2020 Hawaii Democratic presidential primary

33 delegates (24 pledged, 9 unpledged) to the Democratic National Convention The number of pledged delegates won is determined by the popular vote
| Candidate | Joe Biden | Bernie Sanders (withdrawn) |
| Home state | Delaware | Vermont |
| Delegate count | 16 | 8 |
| First round | 19,593 (55.9%) | 10,777 (30.8%) |
| Final round | 21,215 (60.54%) | 12,337 (35.20%) |
- Election results by county Joe Biden

= 2020 Hawaii Democratic presidential primary =

Pledged national convention delegates
| Type | Del. |
| CD1 | 7 |
| CD2 | 8 |
| PLEO | 3 |
| At-large | 6 |
| Total pledged delegates | 24 |

The 2020 Hawaii Democratic presidential primary had been scheduled to take place on April 4, 2020, a Saturday, in the Democratic Party primaries for the 2020 presidential election, but in-person voting was cancelled due to the COVID-19 pandemic and mail-in voting was extended to May 22, 2020. Instead, voters had until May 22 to submit mail-in ballots. The Hawaii primary was a closed party-run primary, awarding 33 delegates to the 2020 Democratic National Convention, of which 24 were pledged delegates allocated on the basis of the results of the primary. Voters cast ranked-choice voting ballots, with a voter's ballot counting for two ranked backup choices if their original choice was in last place and below the 15 percent threshold for winning delegates.
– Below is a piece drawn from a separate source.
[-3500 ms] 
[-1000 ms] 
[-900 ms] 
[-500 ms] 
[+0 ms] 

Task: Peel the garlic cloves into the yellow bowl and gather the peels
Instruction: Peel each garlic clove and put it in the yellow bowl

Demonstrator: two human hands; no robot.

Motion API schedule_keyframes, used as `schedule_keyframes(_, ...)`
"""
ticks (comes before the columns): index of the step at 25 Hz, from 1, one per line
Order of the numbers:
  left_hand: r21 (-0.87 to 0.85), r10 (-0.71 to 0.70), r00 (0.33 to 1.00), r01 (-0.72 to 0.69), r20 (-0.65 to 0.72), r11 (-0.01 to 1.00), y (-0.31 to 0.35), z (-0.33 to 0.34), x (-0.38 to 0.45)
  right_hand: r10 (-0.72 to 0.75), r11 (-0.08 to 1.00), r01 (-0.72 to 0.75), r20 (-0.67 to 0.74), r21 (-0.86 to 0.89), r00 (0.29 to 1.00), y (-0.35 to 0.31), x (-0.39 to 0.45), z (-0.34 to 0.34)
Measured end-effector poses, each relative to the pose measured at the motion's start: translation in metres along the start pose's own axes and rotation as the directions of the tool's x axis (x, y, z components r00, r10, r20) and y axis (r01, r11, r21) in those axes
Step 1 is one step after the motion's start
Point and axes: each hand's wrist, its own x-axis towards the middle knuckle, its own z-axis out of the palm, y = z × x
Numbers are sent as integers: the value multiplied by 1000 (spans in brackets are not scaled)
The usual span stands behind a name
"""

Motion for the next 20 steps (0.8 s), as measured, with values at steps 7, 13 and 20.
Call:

Former vice president and presumptive nominee Joe Biden won the primary, taking around 61% of the vote and 16 delegates after the distribution of preferences compared to senator Bernie Sanders' 35% and 8 delegates. On the count of first choices, Biden and Sanders had taken approximately 56% and 31% of the vote, while 13% were spread between eight other candidates who had withdrawn from the race, notably senator Elizabeth Warren with 5% and representative Tulsi Gabbard with 4%. On the final count a rather large amount of 4% of the votes were inactive, as they did not include a choice for one of the two candidates that had overcome the 15 percent hurdle.

==Procedure==
Hawaii had been scheduled to hold its primary on April 4, 2020, along with the Alaska and Louisiana primaries and Wyoming caucuses on the same day, but because of the COVID-19 pandemic the state party decided on March 27, 2020, that all voting had to occur by mail instead and that ballots received by May 22 would be counted. The Hawaii Democratic Party's draft delegate selection plan published on March 25, 2019, had called for a shift away from caucuses as in previous years to a party-run primary, also known as a firehouse primary or officially a "presidential preference poll", with a limited ranked-choice voting system allowing voters to select their top three choices. Mail-in ballots would have been accepted from March 3 to March 28, 2020.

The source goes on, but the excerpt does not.